AIM OF THE EXERCISE –
Only lines containing the string "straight" belong in the answer; copy all of them from the entries.

(EXCERPTED RECORDS)

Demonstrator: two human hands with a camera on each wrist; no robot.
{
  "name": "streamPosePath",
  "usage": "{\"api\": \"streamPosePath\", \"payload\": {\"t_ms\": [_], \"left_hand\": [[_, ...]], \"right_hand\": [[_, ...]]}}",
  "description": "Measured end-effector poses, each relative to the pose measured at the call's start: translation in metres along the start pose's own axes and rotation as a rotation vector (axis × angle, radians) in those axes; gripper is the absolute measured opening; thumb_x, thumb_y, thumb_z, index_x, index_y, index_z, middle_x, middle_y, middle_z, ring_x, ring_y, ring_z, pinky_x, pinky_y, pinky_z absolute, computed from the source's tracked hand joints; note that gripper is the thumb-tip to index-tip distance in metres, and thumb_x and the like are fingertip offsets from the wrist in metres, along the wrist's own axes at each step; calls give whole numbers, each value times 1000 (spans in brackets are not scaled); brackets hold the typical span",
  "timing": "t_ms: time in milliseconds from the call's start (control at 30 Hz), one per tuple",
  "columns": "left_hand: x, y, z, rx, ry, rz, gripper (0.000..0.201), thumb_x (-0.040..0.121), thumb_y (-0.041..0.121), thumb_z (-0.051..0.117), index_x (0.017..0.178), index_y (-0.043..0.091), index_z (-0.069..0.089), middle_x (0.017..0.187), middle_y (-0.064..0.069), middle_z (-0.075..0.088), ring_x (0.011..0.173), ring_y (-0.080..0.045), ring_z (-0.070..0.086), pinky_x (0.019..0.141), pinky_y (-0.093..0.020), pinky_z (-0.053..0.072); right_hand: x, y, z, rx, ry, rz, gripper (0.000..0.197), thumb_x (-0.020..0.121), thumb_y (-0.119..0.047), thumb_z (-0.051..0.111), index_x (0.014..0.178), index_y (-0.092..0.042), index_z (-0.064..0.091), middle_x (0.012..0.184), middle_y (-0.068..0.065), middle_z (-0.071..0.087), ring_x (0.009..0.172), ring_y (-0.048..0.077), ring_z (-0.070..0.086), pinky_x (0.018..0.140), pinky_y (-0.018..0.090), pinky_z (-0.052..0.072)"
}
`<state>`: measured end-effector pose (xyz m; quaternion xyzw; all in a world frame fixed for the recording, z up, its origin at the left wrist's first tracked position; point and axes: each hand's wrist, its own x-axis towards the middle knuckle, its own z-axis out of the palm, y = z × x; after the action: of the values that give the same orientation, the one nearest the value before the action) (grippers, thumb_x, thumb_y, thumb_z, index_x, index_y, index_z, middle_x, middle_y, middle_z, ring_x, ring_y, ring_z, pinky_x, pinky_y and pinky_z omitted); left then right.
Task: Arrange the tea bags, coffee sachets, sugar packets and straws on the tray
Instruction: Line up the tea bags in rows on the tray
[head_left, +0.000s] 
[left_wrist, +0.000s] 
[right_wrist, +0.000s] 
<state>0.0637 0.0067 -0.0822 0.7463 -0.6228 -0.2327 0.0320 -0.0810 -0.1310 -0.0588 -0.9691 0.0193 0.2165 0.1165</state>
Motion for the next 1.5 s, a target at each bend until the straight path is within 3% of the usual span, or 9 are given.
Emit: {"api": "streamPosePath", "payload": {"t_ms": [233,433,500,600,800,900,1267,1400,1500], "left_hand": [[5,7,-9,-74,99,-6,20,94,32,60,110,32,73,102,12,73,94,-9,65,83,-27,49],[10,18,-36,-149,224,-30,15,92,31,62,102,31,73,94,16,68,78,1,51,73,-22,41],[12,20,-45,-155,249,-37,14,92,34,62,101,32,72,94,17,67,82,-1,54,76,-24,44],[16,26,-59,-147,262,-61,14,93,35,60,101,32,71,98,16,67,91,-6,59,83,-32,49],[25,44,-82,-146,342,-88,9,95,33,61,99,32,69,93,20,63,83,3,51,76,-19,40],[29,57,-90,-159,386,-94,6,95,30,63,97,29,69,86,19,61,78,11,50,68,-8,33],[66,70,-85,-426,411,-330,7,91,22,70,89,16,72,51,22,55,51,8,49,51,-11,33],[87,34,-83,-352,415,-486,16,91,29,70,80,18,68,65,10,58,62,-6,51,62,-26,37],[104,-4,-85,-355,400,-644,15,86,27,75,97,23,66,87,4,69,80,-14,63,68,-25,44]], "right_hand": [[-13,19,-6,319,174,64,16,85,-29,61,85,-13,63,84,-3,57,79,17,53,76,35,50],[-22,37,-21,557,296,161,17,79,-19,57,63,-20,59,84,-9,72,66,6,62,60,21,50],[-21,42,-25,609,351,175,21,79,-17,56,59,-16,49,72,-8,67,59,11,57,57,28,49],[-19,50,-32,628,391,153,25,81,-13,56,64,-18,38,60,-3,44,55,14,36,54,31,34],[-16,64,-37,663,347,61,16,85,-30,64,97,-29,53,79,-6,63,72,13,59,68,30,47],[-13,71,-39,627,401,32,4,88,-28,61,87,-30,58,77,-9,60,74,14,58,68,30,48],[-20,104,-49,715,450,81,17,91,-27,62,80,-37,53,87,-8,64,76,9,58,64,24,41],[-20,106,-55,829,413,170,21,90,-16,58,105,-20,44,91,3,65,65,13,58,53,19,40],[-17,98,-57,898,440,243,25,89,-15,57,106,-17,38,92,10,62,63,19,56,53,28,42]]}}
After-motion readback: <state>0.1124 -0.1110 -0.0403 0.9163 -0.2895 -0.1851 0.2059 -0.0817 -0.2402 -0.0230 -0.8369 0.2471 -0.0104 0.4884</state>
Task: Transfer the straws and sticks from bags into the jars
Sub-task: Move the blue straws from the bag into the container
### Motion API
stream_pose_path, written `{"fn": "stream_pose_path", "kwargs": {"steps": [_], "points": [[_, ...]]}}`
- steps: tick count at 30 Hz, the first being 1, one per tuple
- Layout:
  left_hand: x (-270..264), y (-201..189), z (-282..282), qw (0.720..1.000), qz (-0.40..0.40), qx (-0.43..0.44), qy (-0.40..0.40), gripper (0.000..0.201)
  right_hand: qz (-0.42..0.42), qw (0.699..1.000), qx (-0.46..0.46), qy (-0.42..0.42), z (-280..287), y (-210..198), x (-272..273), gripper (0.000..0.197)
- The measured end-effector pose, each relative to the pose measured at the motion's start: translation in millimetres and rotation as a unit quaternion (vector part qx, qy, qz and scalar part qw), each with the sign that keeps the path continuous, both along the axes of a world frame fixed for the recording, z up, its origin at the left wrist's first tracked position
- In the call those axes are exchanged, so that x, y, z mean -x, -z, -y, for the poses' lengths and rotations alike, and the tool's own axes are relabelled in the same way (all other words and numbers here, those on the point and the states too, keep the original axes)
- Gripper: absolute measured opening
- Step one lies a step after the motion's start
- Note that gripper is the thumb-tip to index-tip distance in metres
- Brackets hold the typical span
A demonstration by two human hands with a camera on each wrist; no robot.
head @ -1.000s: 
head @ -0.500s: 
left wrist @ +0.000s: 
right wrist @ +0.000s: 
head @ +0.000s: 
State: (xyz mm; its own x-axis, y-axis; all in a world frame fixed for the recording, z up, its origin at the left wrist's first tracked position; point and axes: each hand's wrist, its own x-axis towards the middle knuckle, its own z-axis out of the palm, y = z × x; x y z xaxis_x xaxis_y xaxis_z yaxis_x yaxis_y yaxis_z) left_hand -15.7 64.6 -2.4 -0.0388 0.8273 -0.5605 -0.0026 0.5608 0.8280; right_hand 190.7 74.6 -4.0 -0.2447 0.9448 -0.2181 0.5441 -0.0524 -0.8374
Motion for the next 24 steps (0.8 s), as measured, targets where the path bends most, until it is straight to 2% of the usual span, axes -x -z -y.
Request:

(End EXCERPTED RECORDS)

SOLUTION –
Motion for the next 1.5 s, a target at each bend until the straight path is within 3% of the usual span, or 9 are given.
Motion for the next 24 steps (0.8 s), as measured, targets where the path bends most, until it is straight to 2% of the usual span, axes -x -z -y.

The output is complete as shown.